Como o título original do romance revela, Lynch continua trabalhando com a simbologia do vermelho como sinalizador de perigo: “Red seas under red skies” aponta não uma, mas duas fontes de perigo, refletindo a estrutura do livro. Pois, assim que os preparativos para o golpe em Requin estão sendo finalizados, a dupla é sequestrada e feita refém por um inescrupuloso político, que representa o segundo obstáculo que precisam superar. A própria cidade de Tal Verrar também trabalha com essa conexão com cores, sendo chamada de A Rosa dos Deuses, enquanto as perigosas vespas que os dois encontram em determinado momento possuem uma coloração avermelhada brilhante e o próprio navio que as transportam para Tal Verrar, e no qual Locke e Jean eventualmente partem para o alto-mar, completa o aviso, chamando-se o Mensageiro Vermelho.
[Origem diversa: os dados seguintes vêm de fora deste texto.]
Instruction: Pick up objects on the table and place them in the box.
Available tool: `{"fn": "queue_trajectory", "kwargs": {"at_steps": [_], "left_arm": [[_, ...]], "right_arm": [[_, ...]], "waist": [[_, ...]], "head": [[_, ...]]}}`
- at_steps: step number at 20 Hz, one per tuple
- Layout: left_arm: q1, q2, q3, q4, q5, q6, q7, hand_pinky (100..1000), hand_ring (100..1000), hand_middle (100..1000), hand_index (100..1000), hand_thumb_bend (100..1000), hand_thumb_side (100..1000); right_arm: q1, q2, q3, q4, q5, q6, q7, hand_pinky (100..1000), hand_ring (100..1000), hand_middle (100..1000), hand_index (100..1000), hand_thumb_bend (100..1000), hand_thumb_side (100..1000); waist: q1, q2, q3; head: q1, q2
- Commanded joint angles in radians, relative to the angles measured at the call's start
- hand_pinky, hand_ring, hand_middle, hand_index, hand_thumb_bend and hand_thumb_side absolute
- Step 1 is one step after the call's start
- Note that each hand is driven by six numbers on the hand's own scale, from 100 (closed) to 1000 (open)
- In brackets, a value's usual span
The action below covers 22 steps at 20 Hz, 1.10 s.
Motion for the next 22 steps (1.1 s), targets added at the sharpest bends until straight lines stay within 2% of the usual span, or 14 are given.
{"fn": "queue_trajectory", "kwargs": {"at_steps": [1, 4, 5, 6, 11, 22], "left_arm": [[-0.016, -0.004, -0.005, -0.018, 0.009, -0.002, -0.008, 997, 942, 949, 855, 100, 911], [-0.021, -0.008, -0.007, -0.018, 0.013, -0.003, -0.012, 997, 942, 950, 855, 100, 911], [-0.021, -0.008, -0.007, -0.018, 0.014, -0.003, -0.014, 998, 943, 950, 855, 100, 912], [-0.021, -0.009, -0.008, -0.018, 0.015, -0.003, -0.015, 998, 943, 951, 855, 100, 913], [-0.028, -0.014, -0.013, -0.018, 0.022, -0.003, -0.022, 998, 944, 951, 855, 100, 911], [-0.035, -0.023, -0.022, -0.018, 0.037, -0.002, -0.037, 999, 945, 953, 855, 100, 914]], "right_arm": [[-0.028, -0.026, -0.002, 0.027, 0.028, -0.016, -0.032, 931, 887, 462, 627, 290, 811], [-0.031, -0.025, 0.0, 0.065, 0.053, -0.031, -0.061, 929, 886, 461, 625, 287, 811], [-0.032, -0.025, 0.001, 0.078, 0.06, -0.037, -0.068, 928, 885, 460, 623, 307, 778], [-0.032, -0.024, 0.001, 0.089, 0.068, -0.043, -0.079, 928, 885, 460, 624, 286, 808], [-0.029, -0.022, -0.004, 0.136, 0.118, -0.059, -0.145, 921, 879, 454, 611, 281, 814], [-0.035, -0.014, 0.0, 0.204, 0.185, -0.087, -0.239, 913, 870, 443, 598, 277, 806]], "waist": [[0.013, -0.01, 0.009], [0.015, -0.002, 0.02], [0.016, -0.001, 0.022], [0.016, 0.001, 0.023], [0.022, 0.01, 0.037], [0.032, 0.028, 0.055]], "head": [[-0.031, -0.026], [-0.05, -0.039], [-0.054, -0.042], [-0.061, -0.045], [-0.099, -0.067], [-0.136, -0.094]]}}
Locke é um personagem curioso. Apesar de roubar e aplicar golpes, ele é gentil, torce sempre para o mais fraco e tem um senso de justiça social aguçado. A narrativa, entretanto, pesa a mão nesse último elemento, inserindo uma cena absurda, digna da série de filmes The Purge, quando o garoto se depara com nobres e comerciantes ricos jogando um jogo de tabuleiro com peças humanas (obviamente composta por pessoas miseráveis, que não ter onde dormir e muito menos dinheiro para comer), que aceitam ser humilhadas e torturadas física e psicologicamente sempre que são sacrificadas no jogo: “At the Amusement War they can do exactly what they want to do to the poor folk and the simple folk. Things forbidden elsewhere. All you’re seeing is what they look like when they stop pretending they give a damn about anything.” Tornando a cena ainda mais exagerada em sua alegoria política, a violência social não somente é tratada de forma mundana, como também comercializada, com leilões entre os privilegiados para decidir quem terá o direito de escolher a punição adequada – leilão em que até crianças participam, estimuladas por seus pais vestidos em tons de vermelho e ouro. Esses mesmos personagens ganham até espaço para se justificar, apoiados em uma noção de meritocracia religiosa, afirmando que aquelas peças estão lá por culpa e inabilidade delas mesmas: “That’s life, under the gods, by the will of the gods. Perhaps if they’d prayed harder, or saved more, or been less thoughtless with what they had, they wouldn’t need to come crawling here for Saljesca’s charity. Seems only fair that she should require most of them to earn it”. Trata-se de um capítulo inspirado, mas graças ao seu exagero, na forma de um sadismo puro e sem controle, ele foge do tom do restante da narrativa."